Aim of the exercise
Produce a word-for-word copy of the listing below without its pictures.

Data block
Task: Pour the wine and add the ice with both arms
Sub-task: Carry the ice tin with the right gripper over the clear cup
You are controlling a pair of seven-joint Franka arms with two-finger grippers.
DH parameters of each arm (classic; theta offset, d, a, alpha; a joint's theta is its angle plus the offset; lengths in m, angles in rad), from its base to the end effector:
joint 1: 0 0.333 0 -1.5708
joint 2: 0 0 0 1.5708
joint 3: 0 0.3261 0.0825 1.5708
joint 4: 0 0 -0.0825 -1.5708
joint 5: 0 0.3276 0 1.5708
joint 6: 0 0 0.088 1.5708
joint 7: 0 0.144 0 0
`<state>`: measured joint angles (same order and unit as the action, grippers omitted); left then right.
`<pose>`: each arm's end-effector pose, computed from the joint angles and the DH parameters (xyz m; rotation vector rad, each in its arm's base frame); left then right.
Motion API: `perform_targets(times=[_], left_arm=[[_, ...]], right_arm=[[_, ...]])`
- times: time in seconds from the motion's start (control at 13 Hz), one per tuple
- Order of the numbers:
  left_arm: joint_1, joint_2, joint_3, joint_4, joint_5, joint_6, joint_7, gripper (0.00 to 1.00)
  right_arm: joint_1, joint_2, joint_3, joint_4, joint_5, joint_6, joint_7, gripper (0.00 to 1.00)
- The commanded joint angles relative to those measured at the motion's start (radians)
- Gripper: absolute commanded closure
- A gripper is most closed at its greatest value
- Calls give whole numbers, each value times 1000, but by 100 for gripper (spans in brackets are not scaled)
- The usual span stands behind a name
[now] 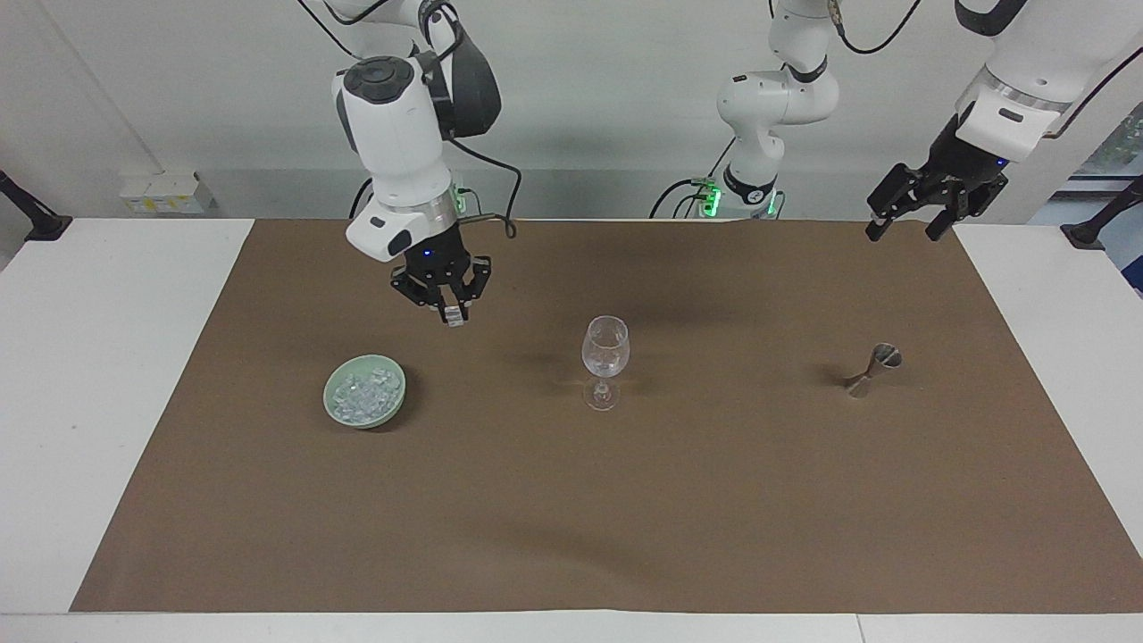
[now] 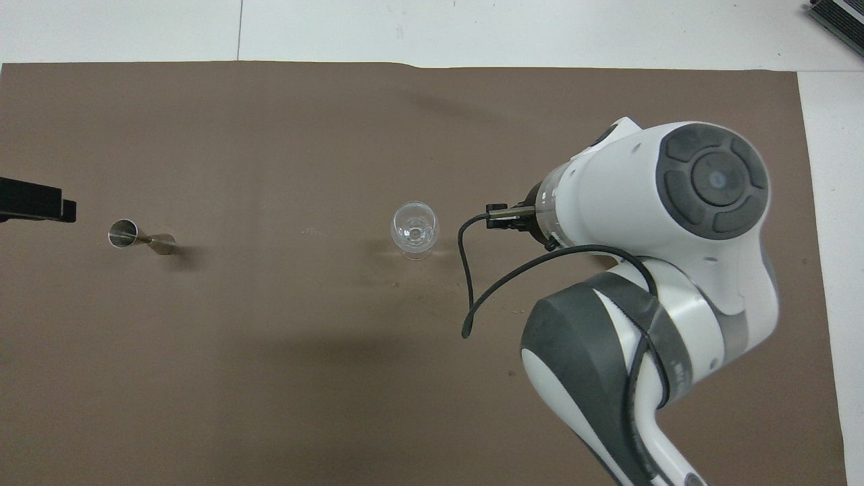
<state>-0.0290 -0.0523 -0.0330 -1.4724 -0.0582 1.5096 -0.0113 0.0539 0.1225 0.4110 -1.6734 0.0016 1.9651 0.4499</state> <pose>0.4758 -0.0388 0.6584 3.0780 -0.0876 0.1346 0.5131 0.2449 0.5323 -3.0103 -0.0111 -0.2096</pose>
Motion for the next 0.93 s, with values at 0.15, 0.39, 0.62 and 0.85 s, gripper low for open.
perform_targets(times=[0.15,0.39,0.62,0.85], left_arm=[[-37,25,22,55,46,-100,22,0],[-34,48,31,84,43,-126,27,0],[-29,48,31,80,29,-117,27,0],[-23,35,56,70,12,-111,16,0]], right_arm=[[-5,149,112,164,-55,-6,176,100],[-2,172,138,196,-80,0,213,100],[17,195,140,195,-106,24,231,100],[29,226,143,196,-138,52,242,100]])
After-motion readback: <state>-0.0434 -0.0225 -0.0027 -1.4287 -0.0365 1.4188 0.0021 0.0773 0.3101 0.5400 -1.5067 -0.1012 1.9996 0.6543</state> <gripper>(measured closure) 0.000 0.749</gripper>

Solution for this task
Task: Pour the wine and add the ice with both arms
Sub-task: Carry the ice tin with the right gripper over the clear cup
You are controlling a pair of seven-joint Franka arms with two-finger grippers.
DH parameters of each arm (classic; theta offset, d, a, alpha; a joint's theta is its angle plus the offset; lengths in m, angles in rad), from its base to the end effector:
joint 1: 0 0.333 0 -1.5708
joint 2: 0 0 0 1.5708
joint 3: 0 0.3261 0.0825 1.5708
joint 4: 0 0 -0.0825 -1.5708
joint 5: 0 0.3276 0 1.5708
joint 6: 0 0 0.088 1.5708
joint 7: 0 0.144 0 0
`<state>`: measured joint angles (same order and unit as the action, grippers omitted); left then right.
`<pose>`: each arm's end-effector pose, computed from the joint angles and the DH parameters (xyz m; rotation vector rad, each in its arm's base frame); left then right.
Motion API: `perform_targets(times=[_], left_arm=[[_, ...]], right_arm=[[_, ...]])`
- times: time in seconds from the motion's start (control at 13 Hz), one per tuple
- Order of the numbers:
  left_arm: joint_1, joint_2, joint_3, joint_4, joint_5, joint_6, joint_7, gripper (0.00 to 1.00)
  right_arm: joint_1, joint_2, joint_3, joint_4, joint_5, joint_6, joint_7, gripper (0.00 to 1.00)
- The commanded joint angles relative to those measured at the motion's start (radians)
- Gripper: absolute commanded closure
- A gripper is most closed at its greatest value
- Calls give whole numbers, each value times 1000, but by 100 for gripper (spans in brackets are not scaled)
- The usual span stands behind a name
[now] 
[now] 
<state>-0.0290 -0.0523 -0.0330 -1.4724 -0.0582 1.5096 -0.0113 0.0539 0.1225 0.4110 -1.6734 0.0016 1.9651 0.4499</state> <pose>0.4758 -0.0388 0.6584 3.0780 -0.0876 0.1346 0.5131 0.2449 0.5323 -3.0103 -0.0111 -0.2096</pose>
Motion for the next 0.93 s, with values at 0.15, 0.39, 0.62 and 0.85 s, gripper low for open.
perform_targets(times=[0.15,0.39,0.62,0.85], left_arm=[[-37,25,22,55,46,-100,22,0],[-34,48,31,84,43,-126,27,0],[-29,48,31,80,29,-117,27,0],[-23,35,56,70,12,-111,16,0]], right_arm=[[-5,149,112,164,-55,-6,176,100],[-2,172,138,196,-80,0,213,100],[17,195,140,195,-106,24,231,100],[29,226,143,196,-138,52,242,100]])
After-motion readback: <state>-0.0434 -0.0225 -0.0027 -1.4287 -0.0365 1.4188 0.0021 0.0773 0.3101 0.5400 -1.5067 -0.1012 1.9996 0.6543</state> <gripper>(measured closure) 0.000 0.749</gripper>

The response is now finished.